The moment “but” enters the sentence, the prospect hears one thing:

“You’re wrong.”

A lesson from improv

There’s a stronger move used in improv, negotiation, and great sales conversations:

“Yes, and.”

It acknowledges the concern and moves the conversation forward.

Here's the difference:

From this:
“Yes, but that timeline won’t work.”

To this:
“Yes, and if we adjust the timeline slightly, we ensure the quality of the result.”


From this:
“Yes, but that feature costs extra.”

To this:
“Yes, and we can structure the package so that feature makes financial sense.”


From this:
“Yes, but that approach won’t scale.”

To this:
“Yes, and if we build it this way, it will scale much better.”

Same honesty.
Different energy.

“Yes, but” shuts the door.
“Yes, and” keeps the conversation moving.

Your 5-minute assignment:

Today, notice every time you’re about to say “Yes, but.”
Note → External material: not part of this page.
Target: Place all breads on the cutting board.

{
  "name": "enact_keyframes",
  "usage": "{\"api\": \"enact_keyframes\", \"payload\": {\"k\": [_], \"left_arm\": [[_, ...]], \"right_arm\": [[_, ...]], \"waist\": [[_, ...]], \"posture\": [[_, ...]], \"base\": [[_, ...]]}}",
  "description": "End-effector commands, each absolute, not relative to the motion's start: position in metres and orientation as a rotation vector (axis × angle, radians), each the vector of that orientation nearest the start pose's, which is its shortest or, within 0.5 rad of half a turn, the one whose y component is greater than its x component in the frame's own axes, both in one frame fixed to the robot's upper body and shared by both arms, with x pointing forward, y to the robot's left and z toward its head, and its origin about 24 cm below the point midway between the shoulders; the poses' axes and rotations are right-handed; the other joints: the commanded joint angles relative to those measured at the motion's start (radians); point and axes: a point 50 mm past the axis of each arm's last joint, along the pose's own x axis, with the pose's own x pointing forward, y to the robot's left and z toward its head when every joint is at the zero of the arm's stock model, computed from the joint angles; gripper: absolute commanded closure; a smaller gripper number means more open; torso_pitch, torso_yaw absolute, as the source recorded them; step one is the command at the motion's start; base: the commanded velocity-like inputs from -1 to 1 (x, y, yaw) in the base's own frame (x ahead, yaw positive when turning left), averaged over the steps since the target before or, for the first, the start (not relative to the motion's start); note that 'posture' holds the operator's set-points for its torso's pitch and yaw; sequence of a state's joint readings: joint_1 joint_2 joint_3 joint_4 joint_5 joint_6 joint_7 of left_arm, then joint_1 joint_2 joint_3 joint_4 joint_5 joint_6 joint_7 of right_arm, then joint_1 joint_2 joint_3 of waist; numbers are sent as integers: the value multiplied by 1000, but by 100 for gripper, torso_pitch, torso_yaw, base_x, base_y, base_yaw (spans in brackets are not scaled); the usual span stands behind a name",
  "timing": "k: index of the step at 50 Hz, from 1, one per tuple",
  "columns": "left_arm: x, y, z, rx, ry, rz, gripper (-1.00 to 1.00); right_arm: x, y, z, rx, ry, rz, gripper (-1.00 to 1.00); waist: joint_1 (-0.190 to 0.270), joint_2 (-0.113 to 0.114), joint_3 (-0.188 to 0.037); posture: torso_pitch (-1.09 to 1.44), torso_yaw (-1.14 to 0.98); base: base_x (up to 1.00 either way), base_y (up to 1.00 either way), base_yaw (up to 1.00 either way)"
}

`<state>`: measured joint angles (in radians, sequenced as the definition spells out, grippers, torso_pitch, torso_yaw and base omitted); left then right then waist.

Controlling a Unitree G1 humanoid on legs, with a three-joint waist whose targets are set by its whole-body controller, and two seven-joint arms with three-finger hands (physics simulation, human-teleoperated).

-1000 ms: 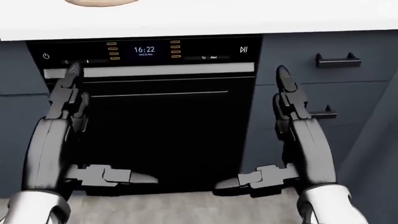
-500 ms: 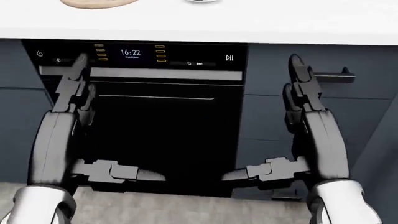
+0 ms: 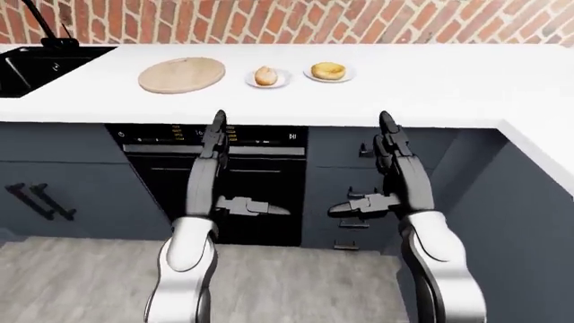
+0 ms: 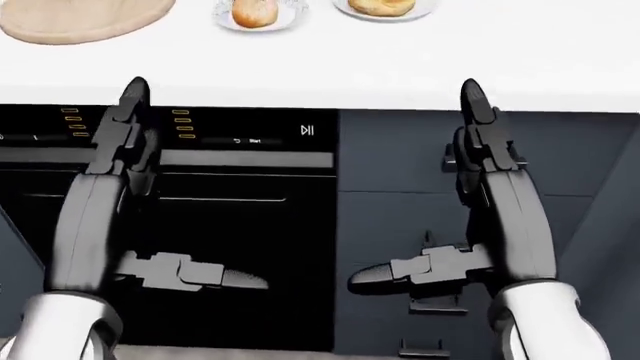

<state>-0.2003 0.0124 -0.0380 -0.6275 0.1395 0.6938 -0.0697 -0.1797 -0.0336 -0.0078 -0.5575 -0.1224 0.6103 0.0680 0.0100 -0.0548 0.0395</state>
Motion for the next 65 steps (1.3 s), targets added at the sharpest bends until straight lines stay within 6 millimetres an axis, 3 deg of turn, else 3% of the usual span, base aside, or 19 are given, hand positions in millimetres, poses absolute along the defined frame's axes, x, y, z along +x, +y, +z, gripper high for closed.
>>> {"api": "enact_keyframes", "payload": {"k": [1, 11, 12, 14, 16, 20, 24, 28, 29, 31, 38, 44, 46, 48, 49, 52, 59, 62, 65], "left_arm": [[251, 135, 181, 131, -216, -51, -100], [248, 136, 191, 135, -235, -51, -100], [248, 136, 191, 136, -236, -51, -100], [248, 135, 194, 138, -240, -51, -100], [247, 134, 196, 139, -244, -55, -100], [247, 134, 198, 141, -248, -57, -100], [246, 134, 201, 143, -253, -57, -100], [246, 136, 201, 142, -253, -52, -100], [246, 137, 200, 142, -254, -52, -100], [246, 138, 200, 142, -256, -50, -100], [247, 139, 199, 140, -256, -47, -100], [246, 139, 200, 140, -261, -49, -100], [247, 138, 198, 139, -257, -48, -100], [247, 137, 199, 141, -258, -52, -100], [248, 137, 199, 142, -258, -52, -100], [248, 136, 199, 143, -259, -54, -100], [248, 136, 198, 144, -261, -55, -100], [248, 137, 199, 141, -261, -55, -100], [247, 138, 200, 143, -264, -53, -100]], "right_arm": [[257, -141, 171, -126, -204, 45, -100], [256, -139, 182, -133, -229, 43, -100], [256, -140, 183, -133, -229, 41, -100], [255, -140, 185, -134, -233, 35, -100], [256, -140, 187, -136, -233, 32, -100], [256, -139, 189, -140, -234, 34, -100], [256, -137, 193, -144, -240, 40, -100], [256, -136, 192, -142, -235, 40, -100], [256, -136, 192, -143, -236, 40, -100], [256, -136, 192, -144, -236, 40, -100], [256, -134, 191, -154, -253, 43, -100], [254, -135, 194, -150, -259, 35, -100], [255, -136, 194, -145, -259, 30, -100], [255, -138, 195, -159, -258, 9, -100], [254, -139, 196, -159, -262, 8, -100], [254, -140, 198, -163, -269, 5, -100], [253, -139, 198, -166, -273, 7, -100], [253, -139, 198, -171, -273, 7, -100], [253, -138, 199, -173, -274, 8, -100]], "waist": [[3, -1, -14], [-11, 97, -29], [-4, 69, -22], [-6, 105, 11], [-2, 112, -28], [-5, 120, -25], [-8, 101, -30], [0, -11, -48], [-1, 24, -44], [-8, -1, -15], [-5, 19, -31], [-23, 63, -35], [-31, 96, -45], [-34, 78, -36], [-30, 84, -62], [-12, 100, -37], [3, 59, -13], [5, -14, -27], [-1, -3, -13]], "posture": [[0, 0], [0, 0], [0, 0], [0, 0], [0, 0], [0, 0], [0, 0], [0, 0], [0, 0], [0, 0], [0, 0], [0, 0], [0, 0], [0, 0], [0, 0], [0, 0], [0, 0], [0, 0], [0, 0]], "base": [[21, 0, 0], [33, -1, 0], [40, -2, 0], [34, -2, 0], [17, 0, 0], [17, -27, 0], [17, -31, 0], [17, -12, 0], [17, -11, 0], [16, -3, 0], [2, 0, 9], [0, 0, 21], [0, 0, 0], [0, 0, 0], [5, 0, 0], [9, 0, 0], [21, 0, 0], [22, 0, 0], [22, 0, 0]]}}
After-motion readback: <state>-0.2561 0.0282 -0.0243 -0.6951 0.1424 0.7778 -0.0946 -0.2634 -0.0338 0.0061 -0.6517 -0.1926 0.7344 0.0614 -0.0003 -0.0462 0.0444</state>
Replace it with “Yes, and.”

You'll see how you move from applying the brakes to using the accelerator pedal


David Brier
Sales conversations aren’t won by overpowering objections. They’re won by redirecting them.
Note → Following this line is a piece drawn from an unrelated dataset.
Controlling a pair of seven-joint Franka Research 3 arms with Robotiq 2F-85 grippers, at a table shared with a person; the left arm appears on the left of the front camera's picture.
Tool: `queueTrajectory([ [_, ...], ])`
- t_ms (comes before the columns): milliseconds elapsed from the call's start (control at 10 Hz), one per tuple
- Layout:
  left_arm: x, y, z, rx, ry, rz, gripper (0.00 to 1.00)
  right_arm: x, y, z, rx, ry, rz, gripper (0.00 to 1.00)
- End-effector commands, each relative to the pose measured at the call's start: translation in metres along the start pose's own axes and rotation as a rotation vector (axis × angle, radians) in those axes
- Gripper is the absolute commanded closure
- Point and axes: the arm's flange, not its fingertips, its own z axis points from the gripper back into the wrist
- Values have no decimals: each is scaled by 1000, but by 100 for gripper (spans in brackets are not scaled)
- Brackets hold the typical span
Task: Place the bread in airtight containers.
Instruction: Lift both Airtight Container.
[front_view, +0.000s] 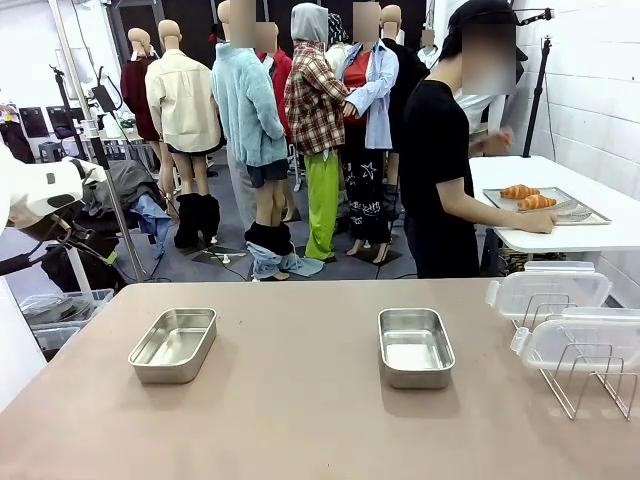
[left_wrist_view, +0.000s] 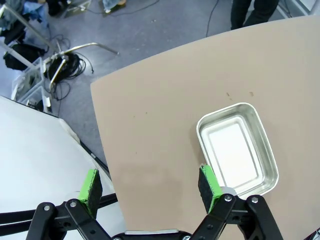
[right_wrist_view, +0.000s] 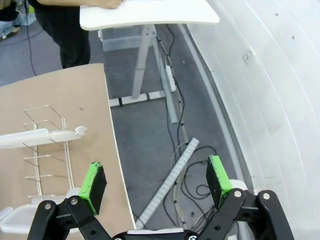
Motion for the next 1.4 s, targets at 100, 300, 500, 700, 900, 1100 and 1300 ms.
queueTrajectory([
  [100, -2, 2, 2, 6, -1, 8, 0, 0, 0, -1, -4, 2, 15, 0],
  [300, -2, 2, 2, 6, -1, 8, 0, 0, 0, -1, -4, 2, 15, 0],
  [500, -2, 2, 2, 6, -1, 8, 0, 0, 0, -1, -4, 2, 15, 0],
  [700, -2, 2, 2, 6, -1, 8, 0, 0, 0, -1, -4, 2, 15, 0],
  [900, -2, 2, 2, 6, -1, 8, 0, 0, 0, -1, -4, 2, 15, 0],
  [1100, -2, 2, 2, 6, -1, 8, 0, 0, 0, -1, -4, 2, 15, 0],
  [1300, -2, 2, 2, 6, -1, 8, 0, 0, 0, -1, -4, 2, 15, 0],
])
P.S. If you're thinking, "David, yes but..."
I have an "and" we can discuss.

Stop burning cash on marketing. Every Saturday, I share how to make your brand a magnet, not a money pit.

I'm David Brier—the guy CEOs call when they've burned so much cash on marketing, their spouses think they have a coke habit. I'm like rehab for your brand, except instead of getting you clean, I get you profitable. Think of me as the Betty Ford Clinic of branding, but with better ROI and no group hugs. (Explains why I wrote the bestseller Brand Intervention that Daymond John calls "Genius.")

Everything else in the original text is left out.